Even though they were only three, her mother always insisted on laying the table as though for a banquet. Even the large dish of rice at the centre of the table
was a work of art, with saffron-coloured grains piled in a neat spiral over plain white rice, and raisins and almonds sprinkled on top. Then there was the fesenjoon. She was again suddenly conscious of how hungry she felt. But, as usual, she knew that by the end of the meal she’d be so full she’d struggle to get up.
Her father, already seated at the table, looked up when she came in. ‘Ah, she’s back in the real world. Still busy trying to hack through the great firewall of China?’
To an outsider, Reza Darvish’s casual attitude towards his daughter’s hobby might have appeared at best cavalier and at worst shockingly reckless. But Shireen had gone to considerable lengths to ensure that, as far as her parents were concerned, she was indulging in nothing more than an innocent pastime.
‘Trying to hack through? I’m unstoppable, Dad,’ she replied light-heartedly as she shovelled a large portion of rice onto her plate. The smile disappeared from her father’s face and his voice took on a more sombre tone.

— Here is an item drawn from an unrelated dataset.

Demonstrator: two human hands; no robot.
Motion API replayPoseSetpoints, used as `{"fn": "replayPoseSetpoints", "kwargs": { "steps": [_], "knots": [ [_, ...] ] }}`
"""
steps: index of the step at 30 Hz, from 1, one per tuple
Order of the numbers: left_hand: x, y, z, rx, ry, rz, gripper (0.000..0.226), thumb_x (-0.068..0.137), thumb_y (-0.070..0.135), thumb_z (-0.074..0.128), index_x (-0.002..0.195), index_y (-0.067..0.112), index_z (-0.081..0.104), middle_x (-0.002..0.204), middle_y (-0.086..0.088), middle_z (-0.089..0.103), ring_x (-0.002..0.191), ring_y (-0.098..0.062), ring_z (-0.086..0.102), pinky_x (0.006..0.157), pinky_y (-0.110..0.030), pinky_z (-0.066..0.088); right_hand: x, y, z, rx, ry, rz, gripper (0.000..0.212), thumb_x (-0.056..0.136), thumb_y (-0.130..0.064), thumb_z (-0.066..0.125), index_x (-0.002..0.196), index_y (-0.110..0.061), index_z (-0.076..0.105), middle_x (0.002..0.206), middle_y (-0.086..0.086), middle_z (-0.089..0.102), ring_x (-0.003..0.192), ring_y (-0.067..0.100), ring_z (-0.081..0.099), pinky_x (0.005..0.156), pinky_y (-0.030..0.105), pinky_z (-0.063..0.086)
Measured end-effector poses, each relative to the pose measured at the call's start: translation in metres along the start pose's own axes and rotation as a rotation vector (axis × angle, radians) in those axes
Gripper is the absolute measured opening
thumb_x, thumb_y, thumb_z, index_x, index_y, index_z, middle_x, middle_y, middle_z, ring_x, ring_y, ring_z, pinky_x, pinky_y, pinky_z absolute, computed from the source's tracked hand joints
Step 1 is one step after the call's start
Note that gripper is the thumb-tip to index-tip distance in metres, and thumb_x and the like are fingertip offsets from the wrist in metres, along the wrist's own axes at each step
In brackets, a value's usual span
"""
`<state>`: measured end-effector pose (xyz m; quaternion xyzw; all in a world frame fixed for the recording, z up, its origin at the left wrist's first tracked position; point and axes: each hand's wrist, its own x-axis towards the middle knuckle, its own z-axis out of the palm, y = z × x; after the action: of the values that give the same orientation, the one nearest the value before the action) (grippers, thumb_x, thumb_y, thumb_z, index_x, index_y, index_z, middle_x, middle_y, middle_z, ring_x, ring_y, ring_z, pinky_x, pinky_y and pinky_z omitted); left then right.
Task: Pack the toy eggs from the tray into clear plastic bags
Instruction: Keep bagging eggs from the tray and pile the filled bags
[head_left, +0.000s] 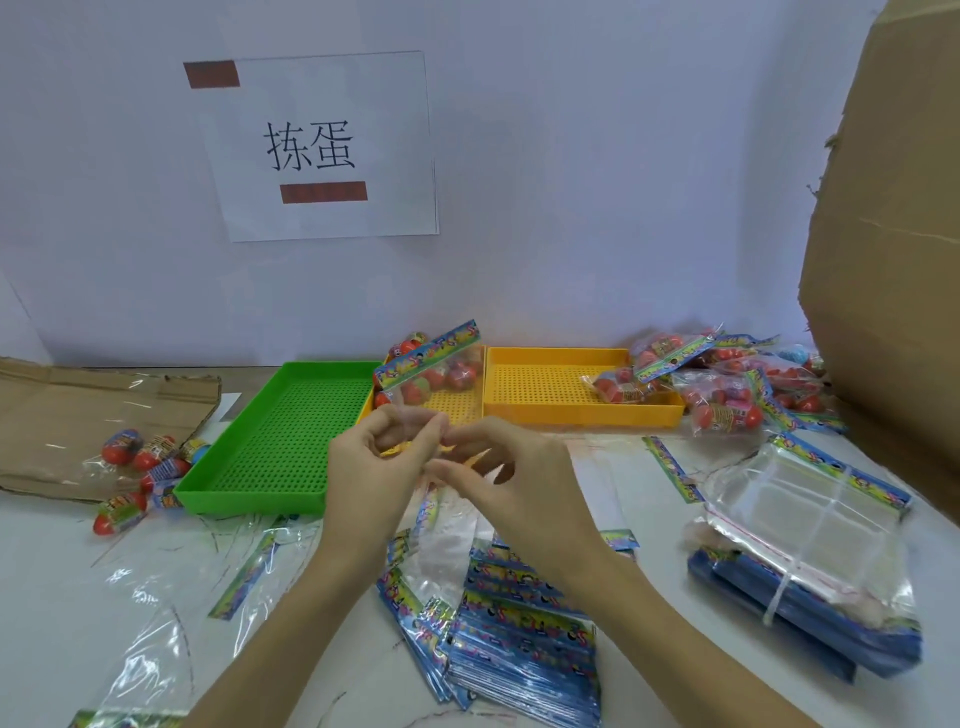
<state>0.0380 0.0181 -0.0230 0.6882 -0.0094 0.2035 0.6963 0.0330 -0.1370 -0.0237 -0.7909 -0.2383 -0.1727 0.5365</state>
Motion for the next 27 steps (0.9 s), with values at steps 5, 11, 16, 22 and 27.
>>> {"fn": "replayPoseSetpoints", "kwargs": {
  "steps": [5,11,16,22,27],
  "knots": [
    [-0.003,0.002,0.002,-0.002,-0.044,0.017,0.007,0.088,0.014,0.084,0.083,0.018,0.08,0.078,-0.006,0.079,0.07,-0.015,0.076,0.061,-0.02,0.058,0.002,-0.001,-0.01,0.339,-0.05,0.183,0.009,0.092,-0.018,0.079,0.1,-0.013,0.077,0.083,0.001,0.079,0.073,0.019,0.077,0.058,0.022,0.053],
    [-0.003,0.003,0.003,0.017,-0.035,0.046,0.007,0.088,0.012,0.084,0.084,0.014,0.078,0.077,-0.004,0.079,0.067,-0.013,0.074,0.059,-0.019,0.057,0.003,-0.005,-0.01,0.382,-0.104,0.233,0.006,0.097,-0.013,0.072,0.096,-0.009,0.076,0.083,0.006,0.078,0.07,0.021,0.074,0.057,0.024,0.052],
    [-0.004,0.0,0.005,0.044,-0.002,0.068,0.008,0.089,0.012,0.083,0.084,0.013,0.077,0.079,-0.002,0.078,0.075,-0.013,0.076,0.061,-0.022,0.059,0.002,-0.004,-0.006,0.361,-0.112,0.23,0.006,0.097,-0.014,0.071,0.101,-0.013,0.075,0.084,0.005,0.078,0.072,0.02,0.074,0.061,0.026,0.056],
    [-0.007,-0.001,0.008,0.036,0.004,0.099,0.01,0.091,0.011,0.081,0.083,0.012,0.075,0.08,-0.001,0.079,0.074,-0.008,0.075,0.061,-0.018,0.057,0.002,-0.002,-0.009,0.407,-0.112,0.243,0.007,0.096,-0.01,0.072,0.099,-0.009,0.078,0.083,0.005,0.079,0.072,0.02,0.075,0.061,0.024,0.055],
    [-0.006,0.0,0.008,0.028,0.019,0.072,0.008,0.092,0.01,0.08,0.085,0.012,0.075,0.08,-0.001,0.079,0.073,-0.013,0.076,0.062,-0.022,0.059,0.006,0.001,-0.013,0.376,-0.086,0.239,0.007,0.097,-0.014,0.071,0.096,-0.009,0.075,0.081,0.006,0.077,0.071,0.017,0.073,0.06,0.023,0.053]
  ]
}}
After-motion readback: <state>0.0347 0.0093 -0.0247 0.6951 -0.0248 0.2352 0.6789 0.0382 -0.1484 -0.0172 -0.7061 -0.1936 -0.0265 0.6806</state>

‘It’s a dangerous game, Reenie. A lot of cybs who get too close to secrets simply go missing. I’d hate to think you’re mixing with that crowd.’ He sighed. ‘And I should know,’ he added for good measure.
She hoped the meal wasn’t going to be accompanied by one of her father’s well-rehearsed lectures on cybersecurity. He could sometimes be infuriatingly old-fashioned in his views.
Her mother walked into the dining room with a large bowl of salad and caught the last few words. ‘Come on, Reza, Shireen’s smarter than that.’ She ruffled her daughter’s spiky hair affectionately as she sat down next to her. Shireen waved her mother’s hand away in mock annoyance.
‘Well, as long as you’re keeping on top of your studies, I suppose,’ said her father, his voice softening again. ‘I just wish you had other interests beyond your bedroom walls. You do know there’s a big world out there, full of art and music and literature and science?’